Having identified the nature and microscopic origins of the trap states pertaining to device degradation, we used the insights gained from this study to implement a strategy to enhance the operational stability of the device. Since moisture generated the electronic traps and is thus, the culprit for device degradation, but oxygen is needed to enhance the performance through doping, a device encapsulation strategy that shields water molecules from diffusing into the OSC, but is permeable to oxygen, is necessary. One compound that facilitates these requirements is the polymer poly-para-xylene, known as parylene (molecular structure in Fig. 4a)49. Parylene can form conformal, pinhole-free coatings and can be deposited by vapor deposition onto surfaces maintained at room temperature, and thus, it is not restricted in terms of the nature of the OSC or substrate. Several types of parylene derivatives exist; the table in Fig. 4a summarizes the permeability to O2 as well as the water vapor transmission rate (WVTR) of parylene N and parylene C. Following the insights gained from our DOS and DFT analyses, we chose parylene N as an encapsulant layer for our device because of its higher permeability to O2 gas (Fig. 4b). The DOS spectra of the encapsulated devices showed no evidence of a peak during the entire 500 min of operation, and the curves coincide remarkably well, confirming the fact that no change in the trap states occurs (Fig. 4c). The stability of the device can also be witnessed in the transfer characteristics acquired during prolonged transistor operation (Fig. 4d). The time evolution of the threshold voltage shift shown in Fig. 4e depicts a shift of less than 1 V (\({\triangle V}_{{\rm{th}}} \sim 0.9\) V), a value significantly lower than that measured in an unencapsulated device (\({\triangle V}_{{\rm{th}}} \sim 8.0\) V), or when the less efficient encapsulant parylene C was used (\({\triangle V}_{{\rm{th}}} \sim 2.5\) V) (see Supplementary Fig. 10). The other device parameters were very stable as well, with a constant mobility and subthreshold slope being recorded during 500 min of continuous operation in ambient conditions for the OFETs encapsulated in parylene N (see Fig. 4f). Supplementary Fig. 11 shows the hysteresis in the current–voltage characteristics of an encapsulated device in comparison to an unencapsulated device, with the former exhibiting negligible hysteresis in both the transfer and output characteristics.

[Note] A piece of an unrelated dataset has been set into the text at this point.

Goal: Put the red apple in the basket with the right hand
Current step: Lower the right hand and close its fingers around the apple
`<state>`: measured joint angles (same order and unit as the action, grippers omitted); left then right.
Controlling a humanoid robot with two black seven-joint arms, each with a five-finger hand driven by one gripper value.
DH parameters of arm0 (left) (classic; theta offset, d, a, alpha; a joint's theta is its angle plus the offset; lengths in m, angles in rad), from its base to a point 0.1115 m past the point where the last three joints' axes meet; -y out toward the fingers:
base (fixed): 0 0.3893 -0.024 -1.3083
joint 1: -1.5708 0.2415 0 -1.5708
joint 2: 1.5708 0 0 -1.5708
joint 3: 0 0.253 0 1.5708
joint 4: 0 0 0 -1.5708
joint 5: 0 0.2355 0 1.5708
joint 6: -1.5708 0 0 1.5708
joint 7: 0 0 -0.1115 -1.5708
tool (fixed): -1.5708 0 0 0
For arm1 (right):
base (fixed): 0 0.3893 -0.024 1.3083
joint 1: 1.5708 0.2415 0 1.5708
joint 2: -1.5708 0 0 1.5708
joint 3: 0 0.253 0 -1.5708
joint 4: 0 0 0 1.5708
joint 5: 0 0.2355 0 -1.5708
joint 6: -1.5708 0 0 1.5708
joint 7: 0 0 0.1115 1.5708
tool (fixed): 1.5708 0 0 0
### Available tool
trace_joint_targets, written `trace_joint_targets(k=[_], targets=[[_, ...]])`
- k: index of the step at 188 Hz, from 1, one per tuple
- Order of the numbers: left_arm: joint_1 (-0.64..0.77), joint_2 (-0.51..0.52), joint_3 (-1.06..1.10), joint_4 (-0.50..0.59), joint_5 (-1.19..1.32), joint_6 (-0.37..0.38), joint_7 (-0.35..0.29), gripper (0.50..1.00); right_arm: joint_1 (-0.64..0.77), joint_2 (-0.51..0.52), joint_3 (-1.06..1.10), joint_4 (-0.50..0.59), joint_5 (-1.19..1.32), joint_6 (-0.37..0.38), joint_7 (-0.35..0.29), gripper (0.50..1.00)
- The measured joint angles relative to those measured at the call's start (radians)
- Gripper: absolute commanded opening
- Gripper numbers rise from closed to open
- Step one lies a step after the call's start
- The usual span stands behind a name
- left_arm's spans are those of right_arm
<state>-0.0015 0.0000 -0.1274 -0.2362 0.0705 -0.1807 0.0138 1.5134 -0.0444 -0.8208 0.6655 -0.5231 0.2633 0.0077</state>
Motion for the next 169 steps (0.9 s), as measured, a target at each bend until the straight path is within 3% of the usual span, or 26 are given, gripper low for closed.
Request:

Fig. 4: Device encapsulation and operational stability tests on encapsulated small-molecule OSC bottom-contact, bottom-gate devices in ambient air.
figure 4

a Molecular structure of parylene N (top) and barrier properties of different types of parylene (bottom)49. b Schematic of a device encapsulated with parylene N, which selectively allows some O2 molecules to pass through, while effectively preventing the permeation of H2O molecules. c Trap DOS spectrum of an encapsulated device evaluated at various times during repeated operation in ambient air. d Time evolution of the magnitude of threshold voltage shifts |ΔVth| of an encapsulated device (solid circles) in comparison to an unencapsulated device (open circles). e Time evolution of the mobility μ normalized to the value at t = 0 min (red), and subthreshold slope S (blue), of an encapsulated device (solid circles) in comparison to an unencapsulated device (open circles). f Time evolution of the saturation regime transfer characteristics (ID vs VGS at VDS = −60 V) during repeated transistor operation. The left and right axes show the square root and the logarithm of ID, respectively.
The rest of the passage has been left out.